Secondly – willingness to do something about it! There are many coping strategies available to the release of anger apart from going off the deep end at the first hapless individual in sight. They are very similar to coping with deep grief, or loss or bereavement.

Strategies

Writing a letter, keeping a journal, venting in the bah humbug forum, calling a friend and venting. If you choose to vent in person? It might be advantageous to let the individual know that you are angry, but not at them, so that they are not emotionally harmed or become a part of your anger fest J .

Banging pots and pans together, putting your face in a pillow and screaming your lungs out also helps as does having a good cry.

Forgiveness is often not immediately thought of when dealing with anger, but it is one of the most purifying or all activities.

Learning to forgive yourself is perhaps the hardest thing to do, but it is often one of the main core issues involved with anger caused by chronic illness. We often may harbor hidden feelings of resentment or guilt which can cause anger, because we feel less than we wish we were.

We may feel that we have "disappointed" family, friends, ourselves because we are not gainfully employed, fully mobile capable human beings.

It is not our fault that we have MS, and yet so often we place unneccessary guilt, shame, frustration and anger on ourselves, because we are not able bodied.

Forgiving others, can also be difficult. Sometimes just accepting the reality that not everyone is nice, and you do not have to like or have other people in your life can be a huge step.

How many people suffer from a relationship with someone that you could cheerfully choke the person rather than cutting all ties – particularly if the person in question is a family member?

Sometimes forgiving others begins with the realization that the other person is doing the best he/she can with what he/she has to work with.

Once the anger has been identified, the source revealed, strategies enacted to deal with it, calming down becomes paramount.

Do whatever it is that gives you most pleasure – listen to music, play with your dog/cat, chat with a friend read whatever gives you maximum pleasure.

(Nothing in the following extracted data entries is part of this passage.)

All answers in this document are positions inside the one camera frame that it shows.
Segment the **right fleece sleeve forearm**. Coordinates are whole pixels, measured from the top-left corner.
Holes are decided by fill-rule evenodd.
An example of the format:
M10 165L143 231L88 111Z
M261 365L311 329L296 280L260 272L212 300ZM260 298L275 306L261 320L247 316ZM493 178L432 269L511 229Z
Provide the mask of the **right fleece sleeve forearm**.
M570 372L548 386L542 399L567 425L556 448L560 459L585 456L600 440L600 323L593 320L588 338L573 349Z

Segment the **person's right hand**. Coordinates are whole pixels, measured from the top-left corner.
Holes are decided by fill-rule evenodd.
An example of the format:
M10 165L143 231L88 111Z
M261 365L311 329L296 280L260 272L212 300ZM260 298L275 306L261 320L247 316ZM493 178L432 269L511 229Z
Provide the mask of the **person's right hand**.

It may be necessary also to sit down with your partner or friend and explain what is happening and why you were angry. Statements which begin with "I" are far better than "you" if you are dealing with relationship problems. You may need ‘time out" from a person to get under control before approaching the topic. Alternatively you may decide to sever ties, or drop the issue altogether.

Coping in Future

Picking your battles, is one step toward retaining energies, while there are many issues which can make the "blood boil" how relevent is the battle – what difference will it make anyway? Are questions which can guide us to selecting which battles are worth fighting for.

Coping with anger begins by identifying the physiological response to anger either before it starts, or as it starts rather than let it become ‘full blown’.

Additionally, knowing what our ‘trigger points’ are goes a long way to avoiding anger before it even starts – if a behavior or conversation is a trigger point – intervene early – change the subject, tell the person you will not discuss this or that.

If it is a personality conflict with someone, then you can decide whether this person warrants your time and energy. However, if it is someone you just cannot avoid or cut from your circle, it is possible to minimize contact or to try to look for redeeming factors, or for explanations of why this person rubs you the wrong way.

Sometimes controlling anger is to realize that you cannot change a situation but you can change your attitude to it.

It is perfectly ok to get angry at your disability, it is not ok to hate yourself or blame yourself for it. If you cannot complete a task because of disability, try to work out other ways to accomplish the same task or satisfy the desire.

Getting continuously angry about MS or disability will not give us our legs back, or more energy, but using a mobility device will get us from point A to point B with more energy intact.